The paper then constructs a coreflection (i.e., a left adjoint to the inclusion functor) that assigns to any topological space its “proper‑sequential coreflection”, the smallest proper‑sequential topology finer than the original one. This coreflection is obtained by declaring a set open exactly when its intersection with every compact set is open in the subspace topology. Consequently, proper‑sequential spaces form a reflective subcategory of the category of all spaces with proper maps.

Having established the proper‑sequential theory, the authors turn to exterior spaces. An exterior space is a pair (X, ε) where X is a topological space and ε is a family of subsets of X (the exterior sets) satisfying the axioms of a filter that is closed under supersets and finite intersections, and which contains all complements of compact subsets. An exterior map f : (X, ε) → (Y, η) is a continuous map such that the pre‑image of any exterior set in Y is an exterior set in X. This framework generalizes proper maps: a proper map can be seen as an exterior map where the exterior structure is generated by complements of compact sets.

Within this context the authors define an “exterior sequence” as a sequence (xₙ) for which there exists an exterior set E ∈ ε that contains all but finitely many terms. An exterior space is exterior‑sequential if every exterior sequence that converges topologically also converges with respect to the exterior structure, i.e., its limit belongs to every exterior set that eventually contains the sequence. The main results parallel those for proper‑sequential spaces: (1) there exists an exterior‑sequential coreflection assigning to any exterior space the largest exterior‑sequential structure coarser than the given one; (2) every proper‑sequential space is an exterior‑sequential space, and the converse holds when the exterior structure is generated by compact complements; (3) in the exterior‑sequential setting, proper continuity and exterior continuity coincide, so the two notions of morphism become indistinguishable.

The authors illustrate the theory with several examples and counter‑examples. For instance, the real line with the usual topology and the exterior structure consisting of complements of all bounded intervals is exterior‑sequential but not proper‑sequential, showing that the exterior framework is genuinely broader.
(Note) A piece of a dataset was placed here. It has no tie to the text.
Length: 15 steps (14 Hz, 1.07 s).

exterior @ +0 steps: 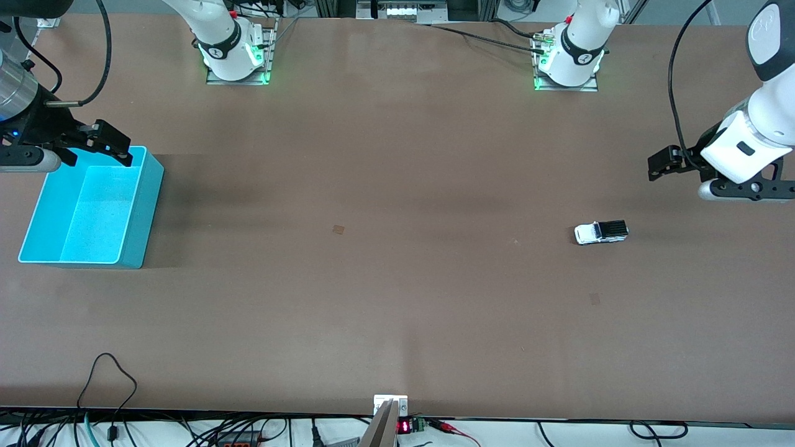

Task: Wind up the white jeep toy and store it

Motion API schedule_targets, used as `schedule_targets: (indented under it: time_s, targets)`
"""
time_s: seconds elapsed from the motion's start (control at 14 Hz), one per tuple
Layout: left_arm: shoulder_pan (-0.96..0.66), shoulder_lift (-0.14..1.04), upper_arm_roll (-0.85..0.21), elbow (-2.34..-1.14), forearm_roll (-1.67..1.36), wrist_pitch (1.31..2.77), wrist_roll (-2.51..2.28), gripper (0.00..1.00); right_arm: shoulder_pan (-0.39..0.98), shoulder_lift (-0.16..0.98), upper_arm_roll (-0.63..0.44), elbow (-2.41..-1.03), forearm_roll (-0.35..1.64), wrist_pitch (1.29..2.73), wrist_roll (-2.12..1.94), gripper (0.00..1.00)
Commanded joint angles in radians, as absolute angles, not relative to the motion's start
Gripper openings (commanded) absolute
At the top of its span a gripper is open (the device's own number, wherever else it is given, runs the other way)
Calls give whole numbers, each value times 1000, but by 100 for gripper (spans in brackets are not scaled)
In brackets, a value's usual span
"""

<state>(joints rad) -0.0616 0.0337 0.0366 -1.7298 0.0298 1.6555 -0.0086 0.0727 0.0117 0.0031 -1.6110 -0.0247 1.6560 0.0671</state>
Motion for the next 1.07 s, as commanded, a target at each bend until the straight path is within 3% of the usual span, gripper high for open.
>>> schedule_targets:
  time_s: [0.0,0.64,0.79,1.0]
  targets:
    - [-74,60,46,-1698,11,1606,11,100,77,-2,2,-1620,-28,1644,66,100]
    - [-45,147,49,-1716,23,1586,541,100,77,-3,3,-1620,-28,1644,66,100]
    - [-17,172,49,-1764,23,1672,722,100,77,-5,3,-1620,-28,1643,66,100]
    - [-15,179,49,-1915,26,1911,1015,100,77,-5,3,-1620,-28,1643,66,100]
Conversely, any compact Hausdorff space is automatically proper‑sequential (hence exterior‑sequential). They also exhibit a non‑k‑space (“the infinite ladder”) that fails to be proper‑sequential, underscoring the necessity of the k‑space condition.

Finally, the paper investigates the relationship between exterior homeomorphisms and proper homeomorphisms. While an exterior homeomorphism need only preserve the exterior families, a proper homeomorphism must preserve compactness. The authors prove that on exterior‑sequential spaces these two notions collapse: any exterior homeomorphism is automatically proper. This result provides a new invariant for classifying spaces up to proper homotopy, as exterior‑sequential structures retain enough information to recover proper homotopy types.

In summary, the article builds a robust sequential framework first for proper maps and then for exterior maps, establishing coreflections, characterizations, and illustrative examples. By doing so it bridges classical sequential topology, proper homotopy theory, and the more recent exterior calculus, offering tools that are likely to impact the study of non‑compact spaces, proper homology, and related areas of algebraic topology.